TRY IT ▸ Every record below must come back exactly as given.

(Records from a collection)
··········

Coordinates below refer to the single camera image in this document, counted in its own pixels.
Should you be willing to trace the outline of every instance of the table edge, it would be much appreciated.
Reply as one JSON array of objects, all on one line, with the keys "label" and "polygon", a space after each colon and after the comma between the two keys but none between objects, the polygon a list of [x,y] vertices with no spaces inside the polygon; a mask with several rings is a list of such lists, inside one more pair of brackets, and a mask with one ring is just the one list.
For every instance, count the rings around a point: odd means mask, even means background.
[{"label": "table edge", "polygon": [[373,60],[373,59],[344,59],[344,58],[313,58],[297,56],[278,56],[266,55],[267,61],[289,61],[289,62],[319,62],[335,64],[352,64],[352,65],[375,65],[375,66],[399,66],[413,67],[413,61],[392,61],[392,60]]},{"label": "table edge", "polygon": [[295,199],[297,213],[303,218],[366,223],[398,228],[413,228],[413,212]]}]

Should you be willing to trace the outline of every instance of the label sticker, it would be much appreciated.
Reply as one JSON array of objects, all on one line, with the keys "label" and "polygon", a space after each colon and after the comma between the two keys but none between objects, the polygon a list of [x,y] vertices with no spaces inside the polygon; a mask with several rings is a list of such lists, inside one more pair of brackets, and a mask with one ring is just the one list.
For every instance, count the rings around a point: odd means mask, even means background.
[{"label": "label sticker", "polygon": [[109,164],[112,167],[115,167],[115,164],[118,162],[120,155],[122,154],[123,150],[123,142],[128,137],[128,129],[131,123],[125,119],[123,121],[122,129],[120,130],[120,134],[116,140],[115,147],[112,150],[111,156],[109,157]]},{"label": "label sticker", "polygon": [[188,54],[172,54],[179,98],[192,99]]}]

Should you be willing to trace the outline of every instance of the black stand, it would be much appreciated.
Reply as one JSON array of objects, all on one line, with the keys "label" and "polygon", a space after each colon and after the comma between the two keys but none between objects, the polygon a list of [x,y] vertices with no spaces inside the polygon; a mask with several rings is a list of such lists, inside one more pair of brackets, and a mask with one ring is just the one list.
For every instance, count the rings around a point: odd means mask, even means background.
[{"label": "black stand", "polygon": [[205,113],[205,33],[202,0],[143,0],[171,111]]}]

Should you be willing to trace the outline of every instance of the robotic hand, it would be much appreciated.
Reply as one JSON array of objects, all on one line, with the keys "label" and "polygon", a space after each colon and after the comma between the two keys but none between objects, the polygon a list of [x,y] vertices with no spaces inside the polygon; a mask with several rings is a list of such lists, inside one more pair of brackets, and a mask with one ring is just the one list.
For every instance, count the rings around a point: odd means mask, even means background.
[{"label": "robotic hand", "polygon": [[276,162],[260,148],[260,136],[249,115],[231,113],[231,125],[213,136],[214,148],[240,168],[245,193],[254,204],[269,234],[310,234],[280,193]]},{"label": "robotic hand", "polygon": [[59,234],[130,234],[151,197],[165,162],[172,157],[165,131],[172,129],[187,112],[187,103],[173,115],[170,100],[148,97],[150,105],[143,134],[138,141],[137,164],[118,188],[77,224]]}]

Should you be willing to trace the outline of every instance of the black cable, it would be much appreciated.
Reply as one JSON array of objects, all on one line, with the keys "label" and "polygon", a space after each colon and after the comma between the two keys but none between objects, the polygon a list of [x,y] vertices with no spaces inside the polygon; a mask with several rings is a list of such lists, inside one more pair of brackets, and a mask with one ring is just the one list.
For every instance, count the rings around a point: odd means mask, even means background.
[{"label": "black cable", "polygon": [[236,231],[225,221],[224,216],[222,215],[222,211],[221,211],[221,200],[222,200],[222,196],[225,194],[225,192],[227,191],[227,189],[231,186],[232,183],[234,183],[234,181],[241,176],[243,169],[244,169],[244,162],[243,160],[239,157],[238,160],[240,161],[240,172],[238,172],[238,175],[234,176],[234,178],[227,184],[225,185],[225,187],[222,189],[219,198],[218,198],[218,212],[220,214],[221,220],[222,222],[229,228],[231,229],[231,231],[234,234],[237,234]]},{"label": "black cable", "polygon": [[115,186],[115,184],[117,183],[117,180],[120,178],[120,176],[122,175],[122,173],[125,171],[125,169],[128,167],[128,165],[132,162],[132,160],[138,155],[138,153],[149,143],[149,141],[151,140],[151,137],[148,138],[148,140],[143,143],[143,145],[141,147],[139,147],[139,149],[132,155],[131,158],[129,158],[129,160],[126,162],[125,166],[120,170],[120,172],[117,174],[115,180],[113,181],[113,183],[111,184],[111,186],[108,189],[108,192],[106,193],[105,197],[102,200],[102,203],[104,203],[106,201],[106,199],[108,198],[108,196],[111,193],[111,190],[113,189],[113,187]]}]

··········

RESULT OF THE EXERCISE ▸
Coordinates below refer to the single camera image in this document, counted in its own pixels.
Should you be willing to trace the outline of every instance of the table edge, it would be much appreciated.
Reply as one JSON array of objects, all on one line, with the keys "label" and "polygon", a space after each colon and after the comma between the two keys but none between objects, the polygon a list of [x,y] vertices with no spaces inside the polygon; a mask with several rings is a list of such lists, inside one more pair of brackets, and a mask with one ring is just the one list.
For every instance, count the rings around a point: odd means mask, even means background.
[{"label": "table edge", "polygon": [[373,60],[373,59],[344,59],[344,58],[313,58],[297,56],[278,56],[266,55],[267,61],[289,61],[289,62],[319,62],[335,64],[352,64],[352,65],[375,65],[375,66],[399,66],[413,67],[413,61],[392,61],[392,60]]},{"label": "table edge", "polygon": [[295,199],[297,213],[303,218],[366,223],[398,228],[413,228],[413,212]]}]

Should you be willing to trace the outline of every instance of the label sticker, it would be much appreciated.
Reply as one JSON array of objects, all on one line, with the keys "label" and "polygon", a space after each colon and after the comma between the two keys but none between objects, the polygon a list of [x,y] vertices with no spaces inside the polygon; a mask with several rings is a list of such lists, inside one more pair of brackets, and a mask with one ring is just the one list.
For every instance, count the rings around a point: odd means mask, even means background.
[{"label": "label sticker", "polygon": [[109,164],[112,167],[115,167],[115,164],[118,162],[120,155],[122,154],[123,150],[123,142],[128,137],[128,129],[131,123],[125,119],[123,121],[122,129],[120,130],[120,134],[116,140],[115,147],[112,150],[111,156],[109,157]]},{"label": "label sticker", "polygon": [[188,54],[172,54],[179,98],[192,99]]}]

Should you be willing to trace the outline of every instance of the black stand, it would be much appreciated.
Reply as one JSON array of objects, all on one line, with the keys "label" and "polygon", a space after each colon and after the comma between the two keys but none between objects, the polygon a list of [x,y] vertices with no spaces inside the polygon; a mask with several rings is a list of such lists, inside one more pair of brackets, and a mask with one ring is just the one list.
For every instance, count the rings around a point: odd means mask, even means background.
[{"label": "black stand", "polygon": [[205,113],[205,33],[202,0],[143,0],[171,111]]}]

Should you be willing to trace the outline of every instance of the robotic hand, it would be much appreciated.
Reply as one JSON array of objects, all on one line, with the keys "label" and "polygon", a space after each colon and after the comma between the two keys but none between objects, the polygon a list of [x,y] vertices with no spaces inside the polygon; a mask with several rings is a list of such lists, inside one more pair of brackets, and a mask with one ring is just the one list.
For every instance, count the rings around a point: odd means mask, even means background.
[{"label": "robotic hand", "polygon": [[276,162],[260,148],[260,136],[249,115],[231,113],[231,125],[213,136],[214,148],[240,168],[245,193],[254,204],[269,234],[310,234],[280,193]]},{"label": "robotic hand", "polygon": [[59,234],[130,234],[151,197],[165,162],[172,157],[165,131],[172,129],[187,112],[187,103],[173,115],[170,100],[148,97],[150,105],[143,134],[138,141],[137,164],[118,188],[77,224]]}]

Should you be willing to trace the outline of every instance of the black cable, it would be much appreciated.
Reply as one JSON array of objects, all on one line, with the keys "label" and "polygon", a space after each colon and after the comma between the two keys but none between objects, the polygon a list of [x,y] vertices with no spaces inside the polygon; a mask with several rings is a list of such lists, inside one more pair of brackets, and a mask with one ring is just the one list.
For every instance, count the rings around a point: odd means mask, even means background.
[{"label": "black cable", "polygon": [[236,231],[225,221],[224,216],[222,215],[222,211],[221,211],[221,200],[222,200],[222,196],[225,194],[225,192],[227,191],[227,189],[231,186],[232,183],[234,183],[234,181],[241,176],[243,169],[244,169],[244,162],[243,160],[239,157],[238,160],[240,161],[240,172],[238,172],[238,175],[234,176],[234,178],[227,184],[225,185],[225,187],[222,189],[219,198],[218,198],[218,212],[220,214],[221,220],[222,222],[229,228],[231,229],[231,231],[234,234],[237,234]]},{"label": "black cable", "polygon": [[115,186],[115,184],[117,183],[117,180],[120,178],[120,176],[122,175],[122,173],[125,171],[125,169],[128,167],[128,165],[132,162],[132,160],[138,155],[138,153],[149,143],[149,141],[151,140],[151,137],[148,138],[148,140],[143,143],[143,145],[141,147],[139,147],[139,149],[132,155],[131,158],[129,158],[129,160],[126,162],[125,166],[120,170],[120,172],[117,174],[115,180],[113,181],[113,183],[111,184],[111,186],[108,189],[108,192],[106,193],[105,197],[102,200],[102,203],[104,203],[106,201],[106,199],[108,198],[108,196],[111,193],[111,190],[113,189],[113,187]]}]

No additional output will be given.